**Instructions for the task**: Copy out exactly the lines from the first line of the material below through the line containing "Draw the outline of every instance of the basket", and nothing beyond them.
(Beginning of Data extract)
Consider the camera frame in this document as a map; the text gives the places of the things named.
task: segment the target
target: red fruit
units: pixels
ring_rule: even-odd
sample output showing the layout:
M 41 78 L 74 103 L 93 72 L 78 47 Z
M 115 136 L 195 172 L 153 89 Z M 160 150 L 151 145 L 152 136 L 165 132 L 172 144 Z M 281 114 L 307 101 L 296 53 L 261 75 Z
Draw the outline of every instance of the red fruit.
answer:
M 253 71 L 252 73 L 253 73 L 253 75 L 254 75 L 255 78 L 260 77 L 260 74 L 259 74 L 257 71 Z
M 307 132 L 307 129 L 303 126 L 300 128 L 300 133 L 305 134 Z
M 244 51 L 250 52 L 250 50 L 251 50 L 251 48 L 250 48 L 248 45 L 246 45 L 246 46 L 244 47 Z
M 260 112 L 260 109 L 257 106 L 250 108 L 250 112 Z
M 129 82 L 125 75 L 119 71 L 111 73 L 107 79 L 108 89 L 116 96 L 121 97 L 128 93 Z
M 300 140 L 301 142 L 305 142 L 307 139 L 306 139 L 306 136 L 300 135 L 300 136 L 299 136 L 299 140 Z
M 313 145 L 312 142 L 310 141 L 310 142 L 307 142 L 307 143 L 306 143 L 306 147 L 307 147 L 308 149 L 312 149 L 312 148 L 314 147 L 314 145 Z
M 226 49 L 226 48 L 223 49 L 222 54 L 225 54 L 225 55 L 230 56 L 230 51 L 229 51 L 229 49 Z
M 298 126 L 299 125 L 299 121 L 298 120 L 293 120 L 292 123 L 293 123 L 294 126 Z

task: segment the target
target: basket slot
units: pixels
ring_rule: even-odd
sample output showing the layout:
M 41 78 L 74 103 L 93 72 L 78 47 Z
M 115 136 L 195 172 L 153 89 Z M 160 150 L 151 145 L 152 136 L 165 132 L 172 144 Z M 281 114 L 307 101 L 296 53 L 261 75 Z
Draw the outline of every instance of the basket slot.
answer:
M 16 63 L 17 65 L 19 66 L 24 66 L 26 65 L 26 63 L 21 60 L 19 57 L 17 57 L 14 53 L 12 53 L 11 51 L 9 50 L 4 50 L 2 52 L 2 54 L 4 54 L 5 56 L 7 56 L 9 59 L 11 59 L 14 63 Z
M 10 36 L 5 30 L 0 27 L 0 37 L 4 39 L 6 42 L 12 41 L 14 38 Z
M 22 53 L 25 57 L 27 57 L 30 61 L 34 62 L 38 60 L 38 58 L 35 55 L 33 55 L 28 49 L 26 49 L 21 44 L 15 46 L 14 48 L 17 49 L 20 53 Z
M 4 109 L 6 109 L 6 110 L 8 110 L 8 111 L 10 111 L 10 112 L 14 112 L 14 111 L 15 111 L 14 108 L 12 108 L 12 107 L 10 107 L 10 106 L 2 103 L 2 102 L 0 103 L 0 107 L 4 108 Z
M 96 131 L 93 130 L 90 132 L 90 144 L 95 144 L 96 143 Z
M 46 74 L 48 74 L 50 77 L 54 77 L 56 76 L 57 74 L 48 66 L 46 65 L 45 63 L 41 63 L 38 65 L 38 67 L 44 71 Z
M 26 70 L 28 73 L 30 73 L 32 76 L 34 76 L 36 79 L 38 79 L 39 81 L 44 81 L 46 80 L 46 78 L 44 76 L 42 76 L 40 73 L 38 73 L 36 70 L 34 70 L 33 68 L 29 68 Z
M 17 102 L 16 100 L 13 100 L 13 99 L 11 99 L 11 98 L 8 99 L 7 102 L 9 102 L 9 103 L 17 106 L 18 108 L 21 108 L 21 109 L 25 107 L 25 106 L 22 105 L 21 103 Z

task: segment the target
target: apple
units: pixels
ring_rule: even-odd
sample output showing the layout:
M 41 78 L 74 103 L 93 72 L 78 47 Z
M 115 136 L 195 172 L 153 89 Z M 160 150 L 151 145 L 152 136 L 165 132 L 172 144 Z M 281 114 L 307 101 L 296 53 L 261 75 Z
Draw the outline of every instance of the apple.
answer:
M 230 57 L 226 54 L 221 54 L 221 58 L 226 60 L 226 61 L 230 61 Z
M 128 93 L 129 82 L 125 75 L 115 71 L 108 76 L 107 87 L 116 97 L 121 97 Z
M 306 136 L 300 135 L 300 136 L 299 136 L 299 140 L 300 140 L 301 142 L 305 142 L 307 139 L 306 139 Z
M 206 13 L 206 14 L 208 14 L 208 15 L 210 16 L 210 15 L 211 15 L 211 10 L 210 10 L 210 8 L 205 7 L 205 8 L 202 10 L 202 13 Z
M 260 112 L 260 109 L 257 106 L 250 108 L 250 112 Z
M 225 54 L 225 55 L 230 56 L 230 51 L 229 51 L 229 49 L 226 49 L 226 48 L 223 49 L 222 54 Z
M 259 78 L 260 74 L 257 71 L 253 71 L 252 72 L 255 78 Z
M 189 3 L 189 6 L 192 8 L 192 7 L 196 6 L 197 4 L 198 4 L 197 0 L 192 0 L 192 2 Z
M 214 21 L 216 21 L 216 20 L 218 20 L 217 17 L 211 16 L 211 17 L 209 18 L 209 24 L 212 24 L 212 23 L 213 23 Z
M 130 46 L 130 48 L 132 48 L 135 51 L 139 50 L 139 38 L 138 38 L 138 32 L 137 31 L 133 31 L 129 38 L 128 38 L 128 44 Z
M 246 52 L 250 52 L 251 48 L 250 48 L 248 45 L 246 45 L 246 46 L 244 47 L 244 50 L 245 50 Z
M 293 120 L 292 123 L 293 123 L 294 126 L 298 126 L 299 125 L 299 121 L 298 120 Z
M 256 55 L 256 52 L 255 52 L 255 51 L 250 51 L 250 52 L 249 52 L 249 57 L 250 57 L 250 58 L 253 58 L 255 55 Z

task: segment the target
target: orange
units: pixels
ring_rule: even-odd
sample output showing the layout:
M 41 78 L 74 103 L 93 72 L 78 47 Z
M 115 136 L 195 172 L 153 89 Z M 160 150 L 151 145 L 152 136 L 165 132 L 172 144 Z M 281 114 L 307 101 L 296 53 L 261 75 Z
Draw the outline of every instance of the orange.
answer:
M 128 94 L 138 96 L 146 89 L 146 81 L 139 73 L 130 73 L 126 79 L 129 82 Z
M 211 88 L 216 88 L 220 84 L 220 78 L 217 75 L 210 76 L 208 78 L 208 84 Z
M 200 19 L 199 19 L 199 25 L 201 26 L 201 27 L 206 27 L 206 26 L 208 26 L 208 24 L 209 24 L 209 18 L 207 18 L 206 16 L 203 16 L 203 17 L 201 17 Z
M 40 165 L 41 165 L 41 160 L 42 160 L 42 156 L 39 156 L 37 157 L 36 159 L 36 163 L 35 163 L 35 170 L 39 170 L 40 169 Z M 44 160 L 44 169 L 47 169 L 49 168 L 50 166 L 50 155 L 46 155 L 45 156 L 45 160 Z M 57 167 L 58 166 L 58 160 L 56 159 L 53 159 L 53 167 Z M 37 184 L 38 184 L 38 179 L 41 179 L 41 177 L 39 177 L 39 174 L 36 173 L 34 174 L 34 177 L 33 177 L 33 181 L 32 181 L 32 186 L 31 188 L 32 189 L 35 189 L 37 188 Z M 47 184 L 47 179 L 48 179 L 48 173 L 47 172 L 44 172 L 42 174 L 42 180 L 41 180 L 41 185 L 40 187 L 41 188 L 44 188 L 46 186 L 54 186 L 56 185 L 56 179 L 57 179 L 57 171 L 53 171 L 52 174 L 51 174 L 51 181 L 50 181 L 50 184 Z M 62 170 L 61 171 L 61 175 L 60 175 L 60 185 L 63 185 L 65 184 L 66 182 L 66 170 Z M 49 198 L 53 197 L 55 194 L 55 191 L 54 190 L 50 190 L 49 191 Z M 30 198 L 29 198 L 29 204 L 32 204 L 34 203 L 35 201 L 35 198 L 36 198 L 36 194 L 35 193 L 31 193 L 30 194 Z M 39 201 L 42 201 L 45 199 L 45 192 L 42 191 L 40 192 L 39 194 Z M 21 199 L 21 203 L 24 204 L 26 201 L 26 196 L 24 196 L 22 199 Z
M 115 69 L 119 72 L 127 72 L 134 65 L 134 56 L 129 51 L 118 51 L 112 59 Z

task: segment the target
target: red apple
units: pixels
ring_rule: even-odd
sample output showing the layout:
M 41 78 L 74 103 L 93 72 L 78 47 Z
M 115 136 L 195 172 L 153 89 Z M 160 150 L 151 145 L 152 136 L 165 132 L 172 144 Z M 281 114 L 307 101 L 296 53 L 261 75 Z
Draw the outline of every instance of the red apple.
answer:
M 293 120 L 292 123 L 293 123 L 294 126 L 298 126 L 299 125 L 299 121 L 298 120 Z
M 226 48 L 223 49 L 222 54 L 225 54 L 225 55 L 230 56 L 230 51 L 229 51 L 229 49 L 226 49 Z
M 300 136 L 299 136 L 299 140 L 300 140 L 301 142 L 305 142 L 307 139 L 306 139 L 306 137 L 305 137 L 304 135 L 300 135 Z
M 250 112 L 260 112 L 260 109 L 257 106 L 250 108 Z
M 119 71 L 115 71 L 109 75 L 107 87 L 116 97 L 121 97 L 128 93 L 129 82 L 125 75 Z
(End of Data extract)
**The completed task**:
Consider the camera frame in this document as a map; the text gives the places of the things named.
task: segment the target
target: red fruit
units: pixels
ring_rule: even-odd
sample output showing the layout:
M 41 78 L 74 103 L 93 72 L 78 47 Z
M 115 136 L 195 172 L 153 89 Z M 160 150 L 151 145 L 152 136 L 165 132 L 172 144 Z M 281 114 L 307 101 L 296 53 L 261 75 Z
Draw the outline of every instance of the red fruit.
answer:
M 253 71 L 252 73 L 253 73 L 253 75 L 254 75 L 255 78 L 260 77 L 260 74 L 259 74 L 257 71 Z
M 307 132 L 307 129 L 303 126 L 300 128 L 300 133 L 305 134 Z
M 244 51 L 250 52 L 250 50 L 251 50 L 251 48 L 250 48 L 248 45 L 246 45 L 246 46 L 244 47 Z
M 260 112 L 260 109 L 257 106 L 250 108 L 250 112 Z
M 129 82 L 125 75 L 119 71 L 111 73 L 107 79 L 108 89 L 116 96 L 121 97 L 128 93 Z
M 300 140 L 301 142 L 305 142 L 307 139 L 306 139 L 306 136 L 300 135 L 300 136 L 299 136 L 299 140 Z
M 313 145 L 312 142 L 310 141 L 310 142 L 307 142 L 307 143 L 306 143 L 306 147 L 307 147 L 308 149 L 312 149 L 312 148 L 314 147 L 314 145 Z
M 226 49 L 226 48 L 223 49 L 222 54 L 225 54 L 225 55 L 230 56 L 230 51 L 229 51 L 229 49 Z
M 298 126 L 299 125 L 299 121 L 298 120 L 293 120 L 292 123 L 293 123 L 294 126 Z

task: segment the target
target: basket slot
units: pixels
ring_rule: even-odd
sample output showing the layout:
M 41 78 L 74 103 L 93 72 L 78 47 Z
M 115 136 L 195 172 L 153 89 Z M 160 150 L 151 145 L 152 136 L 165 132 L 172 144 Z M 281 114 L 307 101 L 296 53 L 261 75 Z
Draw the outline of every instance of the basket slot.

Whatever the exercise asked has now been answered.